**Try it**
Where an entry below contains an image, skip the image and reproduce the rest exactly.

(Supplied entries Opens)

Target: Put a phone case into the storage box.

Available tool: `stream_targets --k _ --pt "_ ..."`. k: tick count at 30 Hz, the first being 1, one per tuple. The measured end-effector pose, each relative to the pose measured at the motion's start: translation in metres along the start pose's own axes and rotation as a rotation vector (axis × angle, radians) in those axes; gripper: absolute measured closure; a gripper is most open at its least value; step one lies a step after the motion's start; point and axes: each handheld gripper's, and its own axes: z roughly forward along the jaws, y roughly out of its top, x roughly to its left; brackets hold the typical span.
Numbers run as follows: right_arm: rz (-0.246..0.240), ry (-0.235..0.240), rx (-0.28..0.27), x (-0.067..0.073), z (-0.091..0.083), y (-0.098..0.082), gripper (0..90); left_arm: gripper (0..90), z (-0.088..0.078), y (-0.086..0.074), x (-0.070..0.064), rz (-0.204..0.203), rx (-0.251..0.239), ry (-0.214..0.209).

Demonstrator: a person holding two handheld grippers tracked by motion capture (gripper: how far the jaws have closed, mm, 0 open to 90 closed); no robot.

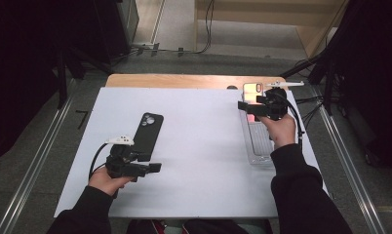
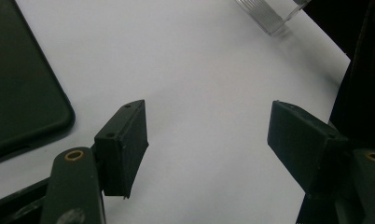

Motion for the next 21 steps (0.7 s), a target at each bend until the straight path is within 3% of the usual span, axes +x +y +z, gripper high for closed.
stream_targets --k 3,4,15,21 --pt "-0.016 0.050 0.004 0.007 -0.004 -0.007 8.1 28.9 0.001 0.002 0.001 0.003 0.004 0.004" --pt "-0.022 0.066 0.003 0.009 -0.005 -0.009 11.9 28.9 0.001 0.002 0.002 0.004 0.005 0.005" --pt "-0.091 0.146 0.023 0.032 -0.016 -0.027 13.0 28.9 0.002 0.006 0.005 0.008 0.009 0.005" --pt "-0.097 0.193 0.054 0.037 -0.019 -0.041 13.1 28.9 0.003 0.007 0.006 0.008 0.011 0.001"
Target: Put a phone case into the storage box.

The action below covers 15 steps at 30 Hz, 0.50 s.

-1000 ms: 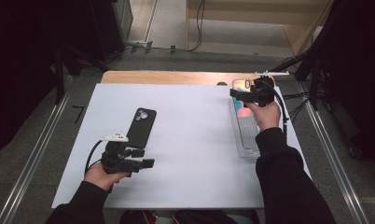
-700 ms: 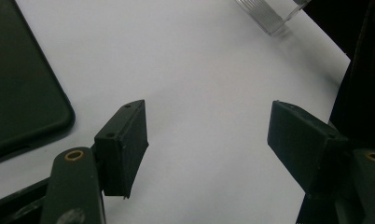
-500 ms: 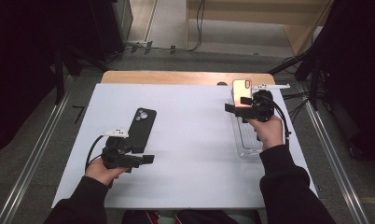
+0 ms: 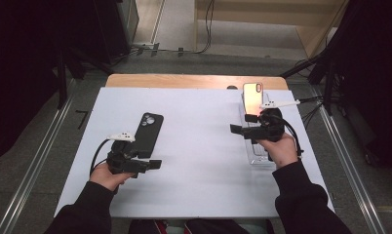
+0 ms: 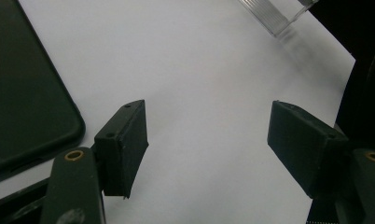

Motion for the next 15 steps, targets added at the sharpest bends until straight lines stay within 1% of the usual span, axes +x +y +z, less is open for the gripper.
stream_targets --k 6,15 --pt "-0.020 0.051 0.029 0.010 -0.004 -0.013 13.1 28.9 0.000 0.000 -0.001 0.006 0.000 -0.007" --pt "-0.057 0.107 0.075 0.027 -0.008 -0.034 14.8 28.8 -0.001 -0.001 -0.002 0.009 -0.003 -0.013"
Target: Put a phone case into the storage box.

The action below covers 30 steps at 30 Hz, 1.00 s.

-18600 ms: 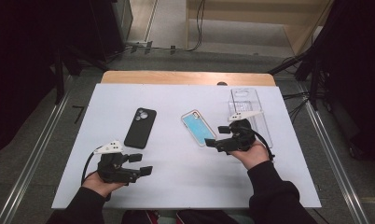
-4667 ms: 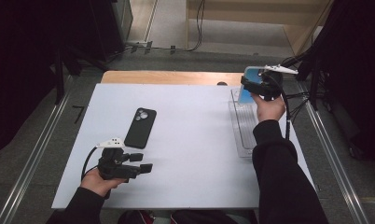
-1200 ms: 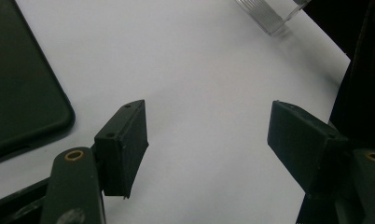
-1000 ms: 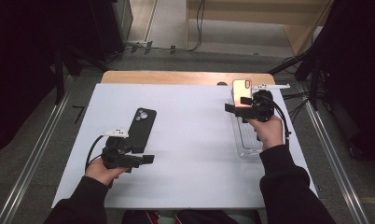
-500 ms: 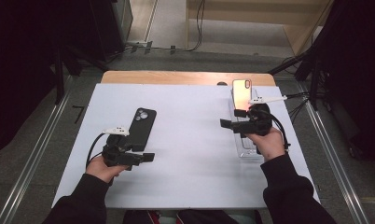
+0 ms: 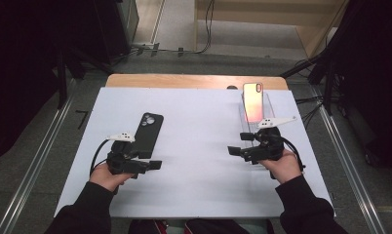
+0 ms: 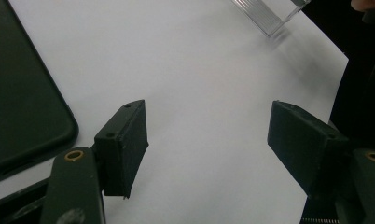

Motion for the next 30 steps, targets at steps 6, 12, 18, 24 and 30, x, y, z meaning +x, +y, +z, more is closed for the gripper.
stream_targets --k 6,12,18,24,30 --pt "-0.022 0.038 0.028 0.010 0.002 -0.013 14.8 28.9 0.000 0.000 -0.001 0.000 -0.004 -0.001" --pt "-0.035 0.057 0.048 0.016 0.004 -0.025 15.1 28.9 -0.001 -0.001 -0.001 0.002 -0.004 0.000" --pt "-0.034 0.071 0.071 0.018 0.007 -0.034 15.1 28.9 -0.002 -0.001 -0.001 -0.003 -0.010 0.003" --pt "-0.052 0.078 0.085 0.019 0.008 -0.042 15.1 28.8 -0.004 0.000 -0.001 -0.004 -0.018 0.017" --pt "-0.058 0.064 0.101 0.019 0.007 -0.048 15.1 28.8 -0.005 0.003 -0.001 -0.010 -0.028 0.065"
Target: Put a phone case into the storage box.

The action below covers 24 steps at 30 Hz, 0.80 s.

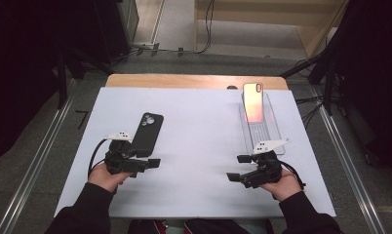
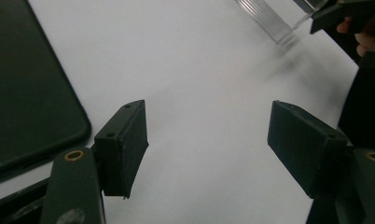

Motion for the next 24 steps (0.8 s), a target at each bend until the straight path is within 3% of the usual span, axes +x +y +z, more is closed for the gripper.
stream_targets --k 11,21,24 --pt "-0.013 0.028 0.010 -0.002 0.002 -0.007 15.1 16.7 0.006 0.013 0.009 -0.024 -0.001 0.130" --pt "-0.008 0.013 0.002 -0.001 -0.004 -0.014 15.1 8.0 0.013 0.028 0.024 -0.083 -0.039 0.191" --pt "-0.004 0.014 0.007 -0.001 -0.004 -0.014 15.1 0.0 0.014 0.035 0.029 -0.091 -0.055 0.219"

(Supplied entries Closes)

**Result for this exercise**
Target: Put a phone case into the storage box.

Available tool: `stream_targets --k _ --pt "_ ..."`. k: tick count at 30 Hz, the first being 1, one per tuple. The measured end-effector pose, each relative to the pose measured at the motion's start: translation in metres along the start pose's own axes and rotation as a rotation vector (axis × angle, radians) in those axes; gripper: absolute measured closure; a gripper is most open at its least value; step one lies a step after the motion's start; point and axes: each handheld gripper's, and its own axes: z roughly forward along the jaws, y roughly out of its top, x roughly to its left; brackets hold the typical span.
Numbers run as follows: right_arm: rz (-0.246..0.240), ry (-0.235..0.240), rx (-0.28..0.27), x (-0.067..0.073), z (-0.091..0.083), y (-0.098..0.082), gripper (0..90); left_arm: gripper (0..90), z (-0.088..0.078), y (-0.086..0.074), x (-0.070..0.064), rz (-0.204..0.203), rx (-0.251..0.239), ry (-0.214..0.209).

Demonstrator: a person holding two handheld grippers tracked by motion capture (gripper: how far the jaws have closed, mm, 0 open to 90 closed); no robot.


Motion for the next 21 steps (0.7 s), a target at each bend until the straight path is within 3% of the usual span, axes +x +y +z, gripper high for closed.
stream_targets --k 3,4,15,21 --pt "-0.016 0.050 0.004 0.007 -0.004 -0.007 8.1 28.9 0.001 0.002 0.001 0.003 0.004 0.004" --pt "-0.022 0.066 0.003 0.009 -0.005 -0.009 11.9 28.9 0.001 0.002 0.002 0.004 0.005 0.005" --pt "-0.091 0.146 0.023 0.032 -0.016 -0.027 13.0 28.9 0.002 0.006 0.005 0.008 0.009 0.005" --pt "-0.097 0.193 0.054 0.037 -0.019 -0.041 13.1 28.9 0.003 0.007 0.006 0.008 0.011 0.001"
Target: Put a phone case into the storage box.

The action below covers 15 steps at 30 Hz, 0.50 s.

-1000 ms: 
-700 ms: 
-500 ms: 
+0 ms: 
+0 ms: 

Motion for the next 15 steps, targets added at the sharpest bends until straight lines stay within 1% of the usual span, axes +x +y +z, less is open for the gripper.
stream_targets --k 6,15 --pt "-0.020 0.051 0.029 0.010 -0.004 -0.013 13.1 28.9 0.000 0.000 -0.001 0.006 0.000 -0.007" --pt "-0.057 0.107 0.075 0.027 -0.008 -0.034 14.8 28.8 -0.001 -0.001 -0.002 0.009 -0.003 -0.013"
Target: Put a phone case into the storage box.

The action below covers 30 steps at 30 Hz, 1.00 s.

-18600 ms: 
-4667 ms: 
-1200 ms: 
-1000 ms: 
-500 ms: 
+0 ms: 
+0 ms: 

Motion for the next 30 steps, targets at steps 6, 12, 18, 24 and 30, x, y, z meaning +x, +y, +z, more is closed for the gripper.
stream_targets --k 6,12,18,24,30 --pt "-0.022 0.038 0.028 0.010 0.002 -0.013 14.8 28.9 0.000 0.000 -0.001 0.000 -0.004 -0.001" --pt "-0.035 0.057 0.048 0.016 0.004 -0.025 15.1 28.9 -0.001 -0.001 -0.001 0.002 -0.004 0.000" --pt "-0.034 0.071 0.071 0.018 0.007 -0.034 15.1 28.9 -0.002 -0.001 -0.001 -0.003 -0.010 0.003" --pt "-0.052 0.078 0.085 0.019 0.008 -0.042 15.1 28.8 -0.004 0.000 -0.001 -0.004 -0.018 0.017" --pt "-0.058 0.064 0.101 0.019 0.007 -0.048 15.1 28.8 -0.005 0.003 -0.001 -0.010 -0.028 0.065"
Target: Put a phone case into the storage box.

The action below covers 24 steps at 30 Hz, 0.80 s.


Motion for the next 24 steps (0.8 s), a target at each bend until the straight path is within 3% of the usual span, axes +x +y +z, more is closed for the gripper.
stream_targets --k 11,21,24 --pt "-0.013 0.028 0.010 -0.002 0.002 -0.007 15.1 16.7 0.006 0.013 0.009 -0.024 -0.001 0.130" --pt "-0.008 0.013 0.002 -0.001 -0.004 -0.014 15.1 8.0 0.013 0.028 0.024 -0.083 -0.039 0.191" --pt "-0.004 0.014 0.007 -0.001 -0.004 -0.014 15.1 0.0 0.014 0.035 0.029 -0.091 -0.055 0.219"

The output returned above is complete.